Naturally produced in the body, acetyl-L-carnitine is also widely available in drugstores, supermarkets, and health food catalogs as a nutritional supplement. People with severe or treatment-resistant depression, or whose bouts of depression began earlier in life, have particularly low blood levels of the substance.

The findings, which appear in the Proceedings of the National Academy of Sciences, build on extensive animal research. They mark the first rigorous indication that the link between acetyl-L-carnitine levels and depression may apply to people, too.

They also point the way to a new class of antidepressants that could be freer of side effects and faster-acting than those in use today, and that may help patients for whom existing treatments don’t work or have stopped working.

Trying to understand depression

Natalie Rasgon, professor of psychiatry and behavioral sciences at Stanford University, describes the findings as “an exciting addition to our understanding of the mechanisms of depressive illness.”

“As a clinical psychiatrist, I have treated many people with this disorder in my practice,” she says.

Depression, also called major depressive disorder or clinical depression, is the most prevalent mood disorder in the United States and the world, affecting 8-10 percent of the general population at any given time, with every fourth person likely to experience the condition over the course of a lifetime.

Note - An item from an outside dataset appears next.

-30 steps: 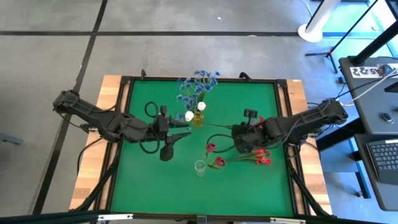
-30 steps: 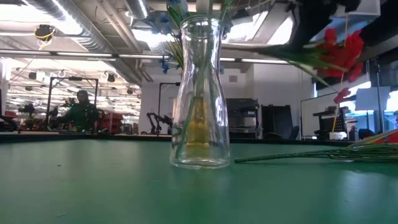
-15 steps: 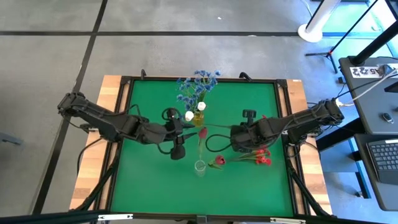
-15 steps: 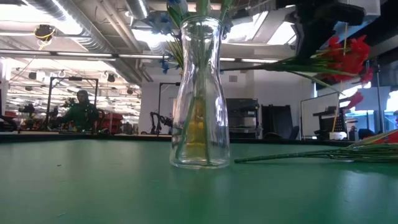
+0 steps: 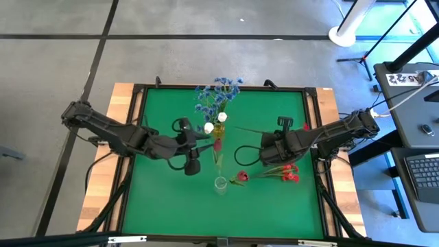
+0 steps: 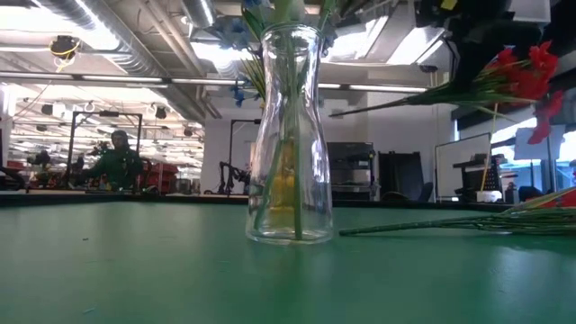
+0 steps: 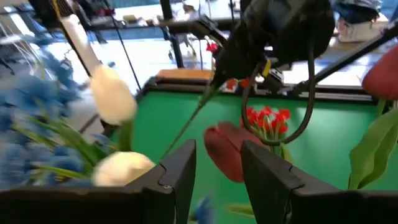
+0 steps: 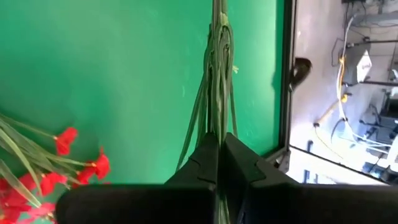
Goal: Sort flowers into vase by color
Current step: Put the top red flowers into the transparent flower vase
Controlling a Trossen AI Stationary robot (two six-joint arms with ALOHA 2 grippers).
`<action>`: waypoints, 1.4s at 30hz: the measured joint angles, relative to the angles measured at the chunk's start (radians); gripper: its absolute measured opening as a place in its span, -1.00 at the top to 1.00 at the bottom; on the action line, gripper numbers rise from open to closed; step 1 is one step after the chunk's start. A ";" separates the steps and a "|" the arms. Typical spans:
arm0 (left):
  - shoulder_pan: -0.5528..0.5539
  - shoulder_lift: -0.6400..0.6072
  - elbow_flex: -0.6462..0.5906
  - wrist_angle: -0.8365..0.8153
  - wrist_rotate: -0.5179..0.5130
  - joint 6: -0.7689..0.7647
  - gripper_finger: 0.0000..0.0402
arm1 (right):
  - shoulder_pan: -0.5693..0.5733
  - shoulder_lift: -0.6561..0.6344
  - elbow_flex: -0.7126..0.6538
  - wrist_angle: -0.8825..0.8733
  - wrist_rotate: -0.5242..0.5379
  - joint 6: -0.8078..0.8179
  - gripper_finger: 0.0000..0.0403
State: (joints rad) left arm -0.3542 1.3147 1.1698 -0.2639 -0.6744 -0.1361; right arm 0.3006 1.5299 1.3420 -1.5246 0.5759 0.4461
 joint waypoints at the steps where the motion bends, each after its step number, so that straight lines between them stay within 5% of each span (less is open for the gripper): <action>1: -0.008 -0.012 0.000 0.000 -0.012 0.008 0.38 | 0.000 0.000 0.004 -0.013 0.000 0.005 0.97; 16: -0.068 -0.103 0.001 0.104 -0.066 0.105 0.38 | 0.001 0.000 0.262 -0.018 0.065 -0.057 0.97; 25: -0.037 -0.093 0.095 0.077 0.010 0.144 0.38 | 0.001 0.000 0.454 0.051 0.035 -0.176 0.97; 42: -0.026 -0.077 0.105 0.026 0.011 0.117 0.38 | 0.000 -0.005 0.462 -0.047 -0.046 -0.084 0.97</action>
State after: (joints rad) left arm -0.3798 1.2380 1.2747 -0.2375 -0.6636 -0.0192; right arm 0.3008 1.5246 1.8038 -1.5715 0.5301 0.3625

“It’s the No. 1 reason for absenteeism at work, and one of the leading causes of suicide,” Rasgon says. “Worse, current pharmacological treatments are effective for only about 50 percent of the people for whom they’re prescribed. And they have numerous side effects, often decreasing long term compliance.”

“In rodent experiments… a deficiency of acetyl-L-carnitine was associated with depression-like behavior,” McEwen says. Oral or intravenous administration of acetyl-L-carnitine reversed the animals’ symptoms and restored their normal behavior, he says.

In those studies, the animals responded to acetyl-L-carnitine supplementation within a few days. Current antidepressants, in contrast, typically take two to four weeks to kick in—in animal experiments as well as among patients.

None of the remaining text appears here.